## [Exercise]
Using the records below, transcribe word for word the stretch from the line that contains "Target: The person" through the line that contains "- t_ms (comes", both end lines included, and nothing else.

## [Provided data]
☆ ☆ ☆ ☆ ☆

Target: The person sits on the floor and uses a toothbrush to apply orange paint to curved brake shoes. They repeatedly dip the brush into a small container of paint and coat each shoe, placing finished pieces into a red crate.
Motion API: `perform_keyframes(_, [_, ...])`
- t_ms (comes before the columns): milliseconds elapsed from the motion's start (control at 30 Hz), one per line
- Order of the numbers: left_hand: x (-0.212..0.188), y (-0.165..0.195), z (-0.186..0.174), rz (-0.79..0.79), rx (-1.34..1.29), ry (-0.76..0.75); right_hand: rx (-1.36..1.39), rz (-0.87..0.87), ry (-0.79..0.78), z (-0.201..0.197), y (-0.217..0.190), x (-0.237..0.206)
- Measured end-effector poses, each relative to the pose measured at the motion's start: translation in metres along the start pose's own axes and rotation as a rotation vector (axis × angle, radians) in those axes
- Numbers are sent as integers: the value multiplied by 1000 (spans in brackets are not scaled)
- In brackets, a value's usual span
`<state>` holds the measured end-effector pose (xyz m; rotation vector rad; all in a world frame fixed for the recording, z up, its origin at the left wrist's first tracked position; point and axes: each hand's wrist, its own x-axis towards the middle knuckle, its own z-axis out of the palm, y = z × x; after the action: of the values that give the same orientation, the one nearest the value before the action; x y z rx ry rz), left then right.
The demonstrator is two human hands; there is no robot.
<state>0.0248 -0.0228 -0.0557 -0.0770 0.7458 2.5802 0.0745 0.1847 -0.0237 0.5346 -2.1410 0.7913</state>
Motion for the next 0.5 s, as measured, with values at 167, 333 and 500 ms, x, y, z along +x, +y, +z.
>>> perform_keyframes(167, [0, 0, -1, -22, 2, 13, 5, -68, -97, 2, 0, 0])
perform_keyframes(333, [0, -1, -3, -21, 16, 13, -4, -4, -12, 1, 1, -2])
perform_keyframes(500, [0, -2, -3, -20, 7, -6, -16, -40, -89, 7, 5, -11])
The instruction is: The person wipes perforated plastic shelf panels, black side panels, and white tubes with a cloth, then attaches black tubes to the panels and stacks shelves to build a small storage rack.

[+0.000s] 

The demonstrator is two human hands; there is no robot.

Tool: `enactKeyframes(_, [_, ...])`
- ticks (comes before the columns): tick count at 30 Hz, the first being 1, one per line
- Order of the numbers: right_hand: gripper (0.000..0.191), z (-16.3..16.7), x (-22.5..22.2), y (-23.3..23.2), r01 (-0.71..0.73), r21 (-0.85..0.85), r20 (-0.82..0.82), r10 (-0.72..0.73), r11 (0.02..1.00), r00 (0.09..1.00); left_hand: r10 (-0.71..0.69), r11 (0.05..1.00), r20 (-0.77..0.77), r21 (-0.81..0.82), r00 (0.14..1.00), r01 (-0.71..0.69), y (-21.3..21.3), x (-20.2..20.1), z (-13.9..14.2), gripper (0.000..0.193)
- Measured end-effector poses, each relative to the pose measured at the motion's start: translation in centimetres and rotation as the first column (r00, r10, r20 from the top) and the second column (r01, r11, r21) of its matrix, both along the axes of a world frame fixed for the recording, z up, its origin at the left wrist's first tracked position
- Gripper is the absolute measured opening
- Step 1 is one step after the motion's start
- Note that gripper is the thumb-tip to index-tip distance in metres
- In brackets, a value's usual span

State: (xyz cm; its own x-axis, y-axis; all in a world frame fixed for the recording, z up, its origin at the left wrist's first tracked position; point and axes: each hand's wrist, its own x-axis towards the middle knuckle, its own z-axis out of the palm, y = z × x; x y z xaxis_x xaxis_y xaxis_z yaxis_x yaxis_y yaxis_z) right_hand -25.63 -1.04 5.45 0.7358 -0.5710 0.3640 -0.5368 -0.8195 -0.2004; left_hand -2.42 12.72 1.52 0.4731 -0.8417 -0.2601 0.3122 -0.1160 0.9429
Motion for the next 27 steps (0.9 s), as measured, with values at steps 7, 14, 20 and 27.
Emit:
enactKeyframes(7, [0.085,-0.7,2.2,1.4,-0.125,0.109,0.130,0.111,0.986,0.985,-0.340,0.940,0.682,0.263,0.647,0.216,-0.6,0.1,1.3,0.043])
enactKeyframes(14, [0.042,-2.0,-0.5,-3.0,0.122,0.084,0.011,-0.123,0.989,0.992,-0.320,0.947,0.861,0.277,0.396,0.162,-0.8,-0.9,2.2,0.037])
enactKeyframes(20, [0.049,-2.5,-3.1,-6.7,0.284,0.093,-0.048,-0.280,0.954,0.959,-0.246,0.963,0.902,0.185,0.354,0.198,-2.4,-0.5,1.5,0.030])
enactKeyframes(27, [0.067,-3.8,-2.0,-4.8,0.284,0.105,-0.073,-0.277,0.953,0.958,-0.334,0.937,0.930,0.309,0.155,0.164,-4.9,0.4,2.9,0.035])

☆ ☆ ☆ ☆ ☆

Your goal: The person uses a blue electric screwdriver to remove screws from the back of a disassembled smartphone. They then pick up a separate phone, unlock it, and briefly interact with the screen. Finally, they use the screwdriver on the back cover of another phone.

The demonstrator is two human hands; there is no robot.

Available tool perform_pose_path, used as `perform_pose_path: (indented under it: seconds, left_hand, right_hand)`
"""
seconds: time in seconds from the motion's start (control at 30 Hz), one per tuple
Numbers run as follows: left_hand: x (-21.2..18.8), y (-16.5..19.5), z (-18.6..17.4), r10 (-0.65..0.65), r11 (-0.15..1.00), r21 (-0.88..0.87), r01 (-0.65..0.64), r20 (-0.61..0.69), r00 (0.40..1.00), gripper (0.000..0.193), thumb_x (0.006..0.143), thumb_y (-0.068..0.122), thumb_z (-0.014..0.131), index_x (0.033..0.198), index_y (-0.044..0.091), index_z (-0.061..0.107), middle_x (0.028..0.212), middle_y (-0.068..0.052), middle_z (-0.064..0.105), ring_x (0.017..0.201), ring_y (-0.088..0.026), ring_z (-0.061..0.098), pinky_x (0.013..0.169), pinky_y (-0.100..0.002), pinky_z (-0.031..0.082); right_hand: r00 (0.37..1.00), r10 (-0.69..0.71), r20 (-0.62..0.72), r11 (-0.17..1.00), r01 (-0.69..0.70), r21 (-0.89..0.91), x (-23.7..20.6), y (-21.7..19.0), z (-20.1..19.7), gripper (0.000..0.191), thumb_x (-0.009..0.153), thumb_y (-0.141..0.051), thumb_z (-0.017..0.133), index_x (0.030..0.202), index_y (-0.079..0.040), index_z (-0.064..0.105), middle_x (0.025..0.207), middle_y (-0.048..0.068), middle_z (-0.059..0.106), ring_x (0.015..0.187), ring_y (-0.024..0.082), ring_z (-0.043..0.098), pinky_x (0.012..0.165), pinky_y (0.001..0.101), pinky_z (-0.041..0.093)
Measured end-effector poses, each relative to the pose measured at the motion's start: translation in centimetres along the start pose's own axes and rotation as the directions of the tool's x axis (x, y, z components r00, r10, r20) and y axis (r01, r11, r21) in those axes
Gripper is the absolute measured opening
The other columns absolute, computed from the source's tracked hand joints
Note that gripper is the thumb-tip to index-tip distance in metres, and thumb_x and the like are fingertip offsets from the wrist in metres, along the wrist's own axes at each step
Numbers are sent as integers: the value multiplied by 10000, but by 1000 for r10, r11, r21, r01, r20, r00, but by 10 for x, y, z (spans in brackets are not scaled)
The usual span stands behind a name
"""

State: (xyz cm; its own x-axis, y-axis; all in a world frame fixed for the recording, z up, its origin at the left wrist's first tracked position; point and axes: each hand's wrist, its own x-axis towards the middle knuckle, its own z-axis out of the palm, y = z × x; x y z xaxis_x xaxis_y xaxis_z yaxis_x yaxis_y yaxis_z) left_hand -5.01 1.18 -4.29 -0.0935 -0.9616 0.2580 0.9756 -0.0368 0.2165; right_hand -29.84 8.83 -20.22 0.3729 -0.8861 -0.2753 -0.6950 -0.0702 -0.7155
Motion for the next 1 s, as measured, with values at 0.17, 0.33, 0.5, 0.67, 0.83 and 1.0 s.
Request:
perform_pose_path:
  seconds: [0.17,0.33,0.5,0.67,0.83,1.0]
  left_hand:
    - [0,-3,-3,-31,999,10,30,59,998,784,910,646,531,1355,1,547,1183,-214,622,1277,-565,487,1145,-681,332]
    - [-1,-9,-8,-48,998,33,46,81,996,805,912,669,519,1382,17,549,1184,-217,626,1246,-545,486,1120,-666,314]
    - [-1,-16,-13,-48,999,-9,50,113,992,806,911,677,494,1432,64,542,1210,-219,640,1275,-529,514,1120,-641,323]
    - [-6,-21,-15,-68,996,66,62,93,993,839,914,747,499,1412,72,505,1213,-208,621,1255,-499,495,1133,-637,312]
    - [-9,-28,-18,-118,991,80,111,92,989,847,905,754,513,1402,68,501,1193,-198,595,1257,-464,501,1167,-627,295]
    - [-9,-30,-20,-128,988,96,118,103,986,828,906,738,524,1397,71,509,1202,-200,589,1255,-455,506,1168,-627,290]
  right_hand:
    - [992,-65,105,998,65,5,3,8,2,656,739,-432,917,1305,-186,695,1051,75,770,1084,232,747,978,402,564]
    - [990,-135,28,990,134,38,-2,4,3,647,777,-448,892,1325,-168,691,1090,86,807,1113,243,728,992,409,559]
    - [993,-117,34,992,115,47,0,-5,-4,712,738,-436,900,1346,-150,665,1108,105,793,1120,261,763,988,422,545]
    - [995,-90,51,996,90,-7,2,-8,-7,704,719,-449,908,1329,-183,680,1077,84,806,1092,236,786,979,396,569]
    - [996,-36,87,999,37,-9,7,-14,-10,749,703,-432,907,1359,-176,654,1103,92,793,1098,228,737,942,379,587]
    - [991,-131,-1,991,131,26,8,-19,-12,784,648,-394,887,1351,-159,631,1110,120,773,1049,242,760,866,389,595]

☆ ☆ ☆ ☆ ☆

## [Response to the exercise]
Target: The person sits on the floor and uses a toothbrush to apply orange paint to curved brake shoes. They repeatedly dip the brush into a small container of paint and coat each shoe, placing finished pieces into a red crate.
Motion API: `perform_keyframes(_, [_, ...])`
- t_ms (comes before the columns): milliseconds elapsed from the motion's start (control at 30 Hz), one per line

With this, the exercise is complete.